▶ _Work to complete_
Your response should be the complete listing, copied exactly.

▶ _Input data_
_ _ _

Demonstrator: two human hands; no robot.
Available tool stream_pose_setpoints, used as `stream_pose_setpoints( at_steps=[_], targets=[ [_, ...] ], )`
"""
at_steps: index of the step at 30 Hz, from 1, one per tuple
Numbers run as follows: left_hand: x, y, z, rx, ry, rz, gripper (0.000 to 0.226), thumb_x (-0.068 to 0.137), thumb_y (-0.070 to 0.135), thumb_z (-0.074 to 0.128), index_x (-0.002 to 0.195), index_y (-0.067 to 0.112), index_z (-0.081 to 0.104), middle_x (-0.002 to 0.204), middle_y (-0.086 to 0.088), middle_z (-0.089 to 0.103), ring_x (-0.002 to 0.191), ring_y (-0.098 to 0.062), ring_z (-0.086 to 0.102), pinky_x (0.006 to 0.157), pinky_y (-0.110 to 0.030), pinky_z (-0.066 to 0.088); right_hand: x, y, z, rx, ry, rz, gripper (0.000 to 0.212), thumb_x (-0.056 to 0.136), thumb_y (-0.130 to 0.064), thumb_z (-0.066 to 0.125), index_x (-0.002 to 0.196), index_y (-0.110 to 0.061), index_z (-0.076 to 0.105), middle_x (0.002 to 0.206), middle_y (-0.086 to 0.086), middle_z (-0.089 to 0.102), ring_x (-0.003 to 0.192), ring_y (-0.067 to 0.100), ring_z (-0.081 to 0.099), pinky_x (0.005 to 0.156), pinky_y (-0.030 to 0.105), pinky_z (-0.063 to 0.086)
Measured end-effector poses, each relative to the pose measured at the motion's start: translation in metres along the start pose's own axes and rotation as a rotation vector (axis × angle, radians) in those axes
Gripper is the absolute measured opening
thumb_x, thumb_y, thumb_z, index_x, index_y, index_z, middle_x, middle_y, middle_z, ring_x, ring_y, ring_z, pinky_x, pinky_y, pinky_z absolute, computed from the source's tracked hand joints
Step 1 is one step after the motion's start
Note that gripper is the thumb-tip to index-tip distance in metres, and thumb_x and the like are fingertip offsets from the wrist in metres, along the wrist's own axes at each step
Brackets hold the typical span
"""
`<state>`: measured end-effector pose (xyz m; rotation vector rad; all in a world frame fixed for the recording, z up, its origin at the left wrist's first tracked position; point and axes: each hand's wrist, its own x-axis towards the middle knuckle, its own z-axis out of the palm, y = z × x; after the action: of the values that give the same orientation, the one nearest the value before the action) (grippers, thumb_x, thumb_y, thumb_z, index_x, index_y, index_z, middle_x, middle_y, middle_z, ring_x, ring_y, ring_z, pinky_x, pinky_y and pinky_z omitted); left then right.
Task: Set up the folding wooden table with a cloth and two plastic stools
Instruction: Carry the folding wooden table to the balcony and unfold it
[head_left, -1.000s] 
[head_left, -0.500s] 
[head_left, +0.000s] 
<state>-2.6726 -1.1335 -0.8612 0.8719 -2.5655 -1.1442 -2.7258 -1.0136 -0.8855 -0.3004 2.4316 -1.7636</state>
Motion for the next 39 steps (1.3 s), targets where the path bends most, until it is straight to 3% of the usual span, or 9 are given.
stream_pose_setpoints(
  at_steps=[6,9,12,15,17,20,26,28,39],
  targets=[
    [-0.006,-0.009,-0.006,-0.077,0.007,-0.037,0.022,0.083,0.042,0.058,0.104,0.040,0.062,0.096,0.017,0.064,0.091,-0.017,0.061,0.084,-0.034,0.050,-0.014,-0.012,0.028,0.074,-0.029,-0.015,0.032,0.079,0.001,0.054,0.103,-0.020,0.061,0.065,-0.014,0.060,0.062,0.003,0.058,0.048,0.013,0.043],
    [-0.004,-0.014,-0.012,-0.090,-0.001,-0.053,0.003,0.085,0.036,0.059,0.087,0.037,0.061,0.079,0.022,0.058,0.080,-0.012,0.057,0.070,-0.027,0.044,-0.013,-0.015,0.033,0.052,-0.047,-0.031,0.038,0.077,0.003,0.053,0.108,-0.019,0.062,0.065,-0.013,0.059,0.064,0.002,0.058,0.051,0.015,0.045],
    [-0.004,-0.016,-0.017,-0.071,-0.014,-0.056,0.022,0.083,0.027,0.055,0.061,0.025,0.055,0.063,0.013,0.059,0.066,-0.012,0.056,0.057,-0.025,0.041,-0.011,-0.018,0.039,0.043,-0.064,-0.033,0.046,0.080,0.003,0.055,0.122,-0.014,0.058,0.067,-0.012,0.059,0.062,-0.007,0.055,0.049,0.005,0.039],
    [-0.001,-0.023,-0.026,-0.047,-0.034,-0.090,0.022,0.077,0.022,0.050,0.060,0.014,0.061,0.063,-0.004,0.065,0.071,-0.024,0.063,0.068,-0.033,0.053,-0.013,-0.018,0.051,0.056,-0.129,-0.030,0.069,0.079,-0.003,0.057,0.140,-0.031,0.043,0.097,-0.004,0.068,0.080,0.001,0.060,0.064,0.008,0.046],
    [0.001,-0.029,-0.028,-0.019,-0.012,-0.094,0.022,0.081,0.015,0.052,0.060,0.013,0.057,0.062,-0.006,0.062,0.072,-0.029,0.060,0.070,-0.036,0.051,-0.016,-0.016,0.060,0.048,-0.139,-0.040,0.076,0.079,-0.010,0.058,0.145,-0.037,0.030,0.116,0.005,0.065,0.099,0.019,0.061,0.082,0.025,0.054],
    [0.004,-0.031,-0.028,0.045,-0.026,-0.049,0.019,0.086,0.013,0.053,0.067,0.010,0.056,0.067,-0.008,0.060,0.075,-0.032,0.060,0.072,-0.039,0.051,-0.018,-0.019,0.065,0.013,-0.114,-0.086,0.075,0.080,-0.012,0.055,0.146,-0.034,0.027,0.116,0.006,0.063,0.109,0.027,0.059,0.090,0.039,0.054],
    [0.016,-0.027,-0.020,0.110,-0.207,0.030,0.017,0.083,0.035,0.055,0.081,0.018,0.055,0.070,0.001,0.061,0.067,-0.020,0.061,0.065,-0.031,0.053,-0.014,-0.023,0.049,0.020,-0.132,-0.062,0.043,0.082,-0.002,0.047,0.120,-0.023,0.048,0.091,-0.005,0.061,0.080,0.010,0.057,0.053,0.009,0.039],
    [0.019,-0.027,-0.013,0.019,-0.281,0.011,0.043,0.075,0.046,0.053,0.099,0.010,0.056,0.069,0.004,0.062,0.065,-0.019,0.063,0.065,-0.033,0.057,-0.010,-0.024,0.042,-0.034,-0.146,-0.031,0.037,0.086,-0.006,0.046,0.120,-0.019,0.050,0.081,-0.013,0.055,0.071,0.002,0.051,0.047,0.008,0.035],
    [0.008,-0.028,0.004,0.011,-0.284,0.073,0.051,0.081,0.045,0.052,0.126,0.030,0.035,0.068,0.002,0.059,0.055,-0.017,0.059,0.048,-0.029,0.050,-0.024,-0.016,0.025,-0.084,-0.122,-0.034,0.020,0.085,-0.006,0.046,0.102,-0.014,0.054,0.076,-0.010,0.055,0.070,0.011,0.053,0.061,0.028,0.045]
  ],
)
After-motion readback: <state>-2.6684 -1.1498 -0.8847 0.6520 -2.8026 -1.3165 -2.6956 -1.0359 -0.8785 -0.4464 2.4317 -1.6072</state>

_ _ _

▶ _Task answer_
Demonstrator: two human hands; no robot.
Available tool stream_pose_setpoints, used as `stream_pose_setpoints( at_steps=[_], targets=[ [_, ...] ], )`
"""
at_steps: index of the step at 30 Hz, from 1, one per tuple
Numbers run as follows: left_hand: x, y, z, rx, ry, rz, gripper (0.000 to 0.226), thumb_x (-0.068 to 0.137), thumb_y (-0.070 to 0.135), thumb_z (-0.074 to 0.128), index_x (-0.002 to 0.195), index_y (-0.067 to 0.112), index_z (-0.081 to 0.104), middle_x (-0.002 to 0.204), middle_y (-0.086 to 0.088), middle_z (-0.089 to 0.103), ring_x (-0.002 to 0.191), ring_y (-0.098 to 0.062), ring_z (-0.086 to 0.102), pinky_x (0.006 to 0.157), pinky_y (-0.110 to 0.030), pinky_z (-0.066 to 0.088); right_hand: x, y, z, rx, ry, rz, gripper (0.000 to 0.212), thumb_x (-0.056 to 0.136), thumb_y (-0.130 to 0.064), thumb_z (-0.066 to 0.125), index_x (-0.002 to 0.196), index_y (-0.110 to 0.061), index_z (-0.076 to 0.105), middle_x (0.002 to 0.206), middle_y (-0.086 to 0.086), middle_z (-0.089 to 0.102), ring_x (-0.003 to 0.192), ring_y (-0.067 to 0.100), ring_z (-0.081 to 0.099), pinky_x (0.005 to 0.156), pinky_y (-0.030 to 0.105), pinky_z (-0.063 to 0.086)
Measured end-effector poses, each relative to the pose measured at the motion's start: translation in metres along the start pose's own axes and rotation as a rotation vector (axis × angle, radians) in those axes
Gripper is the absolute measured opening
thumb_x, thumb_y, thumb_z, index_x, index_y, index_z, middle_x, middle_y, middle_z, ring_x, ring_y, ring_z, pinky_x, pinky_y, pinky_z absolute, computed from the source's tracked hand joints
Step 1 is one step after the motion's start
Note that gripper is the thumb-tip to index-tip distance in metres, and thumb_x and the like are fingertip offsets from the wrist in metres, along the wrist's own axes at each step
Brackets hold the typical span
"""
`<state>`: measured end-effector pose (xyz m; rotation vector rad; all in a world frame fixed for the recording, z up, its origin at the left wrist's first tracked position; point and axes: each hand's wrist, its own x-axis towards the middle knuckle, its own z-axis out of the palm, y = z × x; after the action: of the values that give the same orientation, the one nearest the value before the action) (grippers, thumb_x, thumb_y, thumb_z, index_x, index_y, index_z, middle_x, middle_y, middle_z, ring_x, ring_y, ring_z, pinky_x, pinky_y and pinky_z omitted); left then right.
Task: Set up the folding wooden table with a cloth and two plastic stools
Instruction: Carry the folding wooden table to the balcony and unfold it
[head_left, -1.000s] 
[head_left, -0.500s] 
[head_left, +0.000s] 
<state>-2.6726 -1.1335 -0.8612 0.8719 -2.5655 -1.1442 -2.7258 -1.0136 -0.8855 -0.3004 2.4316 -1.7636</state>
Motion for the next 39 steps (1.3 s), targets where the path bends most, until it is straight to 3% of the usual span, or 9 are given.
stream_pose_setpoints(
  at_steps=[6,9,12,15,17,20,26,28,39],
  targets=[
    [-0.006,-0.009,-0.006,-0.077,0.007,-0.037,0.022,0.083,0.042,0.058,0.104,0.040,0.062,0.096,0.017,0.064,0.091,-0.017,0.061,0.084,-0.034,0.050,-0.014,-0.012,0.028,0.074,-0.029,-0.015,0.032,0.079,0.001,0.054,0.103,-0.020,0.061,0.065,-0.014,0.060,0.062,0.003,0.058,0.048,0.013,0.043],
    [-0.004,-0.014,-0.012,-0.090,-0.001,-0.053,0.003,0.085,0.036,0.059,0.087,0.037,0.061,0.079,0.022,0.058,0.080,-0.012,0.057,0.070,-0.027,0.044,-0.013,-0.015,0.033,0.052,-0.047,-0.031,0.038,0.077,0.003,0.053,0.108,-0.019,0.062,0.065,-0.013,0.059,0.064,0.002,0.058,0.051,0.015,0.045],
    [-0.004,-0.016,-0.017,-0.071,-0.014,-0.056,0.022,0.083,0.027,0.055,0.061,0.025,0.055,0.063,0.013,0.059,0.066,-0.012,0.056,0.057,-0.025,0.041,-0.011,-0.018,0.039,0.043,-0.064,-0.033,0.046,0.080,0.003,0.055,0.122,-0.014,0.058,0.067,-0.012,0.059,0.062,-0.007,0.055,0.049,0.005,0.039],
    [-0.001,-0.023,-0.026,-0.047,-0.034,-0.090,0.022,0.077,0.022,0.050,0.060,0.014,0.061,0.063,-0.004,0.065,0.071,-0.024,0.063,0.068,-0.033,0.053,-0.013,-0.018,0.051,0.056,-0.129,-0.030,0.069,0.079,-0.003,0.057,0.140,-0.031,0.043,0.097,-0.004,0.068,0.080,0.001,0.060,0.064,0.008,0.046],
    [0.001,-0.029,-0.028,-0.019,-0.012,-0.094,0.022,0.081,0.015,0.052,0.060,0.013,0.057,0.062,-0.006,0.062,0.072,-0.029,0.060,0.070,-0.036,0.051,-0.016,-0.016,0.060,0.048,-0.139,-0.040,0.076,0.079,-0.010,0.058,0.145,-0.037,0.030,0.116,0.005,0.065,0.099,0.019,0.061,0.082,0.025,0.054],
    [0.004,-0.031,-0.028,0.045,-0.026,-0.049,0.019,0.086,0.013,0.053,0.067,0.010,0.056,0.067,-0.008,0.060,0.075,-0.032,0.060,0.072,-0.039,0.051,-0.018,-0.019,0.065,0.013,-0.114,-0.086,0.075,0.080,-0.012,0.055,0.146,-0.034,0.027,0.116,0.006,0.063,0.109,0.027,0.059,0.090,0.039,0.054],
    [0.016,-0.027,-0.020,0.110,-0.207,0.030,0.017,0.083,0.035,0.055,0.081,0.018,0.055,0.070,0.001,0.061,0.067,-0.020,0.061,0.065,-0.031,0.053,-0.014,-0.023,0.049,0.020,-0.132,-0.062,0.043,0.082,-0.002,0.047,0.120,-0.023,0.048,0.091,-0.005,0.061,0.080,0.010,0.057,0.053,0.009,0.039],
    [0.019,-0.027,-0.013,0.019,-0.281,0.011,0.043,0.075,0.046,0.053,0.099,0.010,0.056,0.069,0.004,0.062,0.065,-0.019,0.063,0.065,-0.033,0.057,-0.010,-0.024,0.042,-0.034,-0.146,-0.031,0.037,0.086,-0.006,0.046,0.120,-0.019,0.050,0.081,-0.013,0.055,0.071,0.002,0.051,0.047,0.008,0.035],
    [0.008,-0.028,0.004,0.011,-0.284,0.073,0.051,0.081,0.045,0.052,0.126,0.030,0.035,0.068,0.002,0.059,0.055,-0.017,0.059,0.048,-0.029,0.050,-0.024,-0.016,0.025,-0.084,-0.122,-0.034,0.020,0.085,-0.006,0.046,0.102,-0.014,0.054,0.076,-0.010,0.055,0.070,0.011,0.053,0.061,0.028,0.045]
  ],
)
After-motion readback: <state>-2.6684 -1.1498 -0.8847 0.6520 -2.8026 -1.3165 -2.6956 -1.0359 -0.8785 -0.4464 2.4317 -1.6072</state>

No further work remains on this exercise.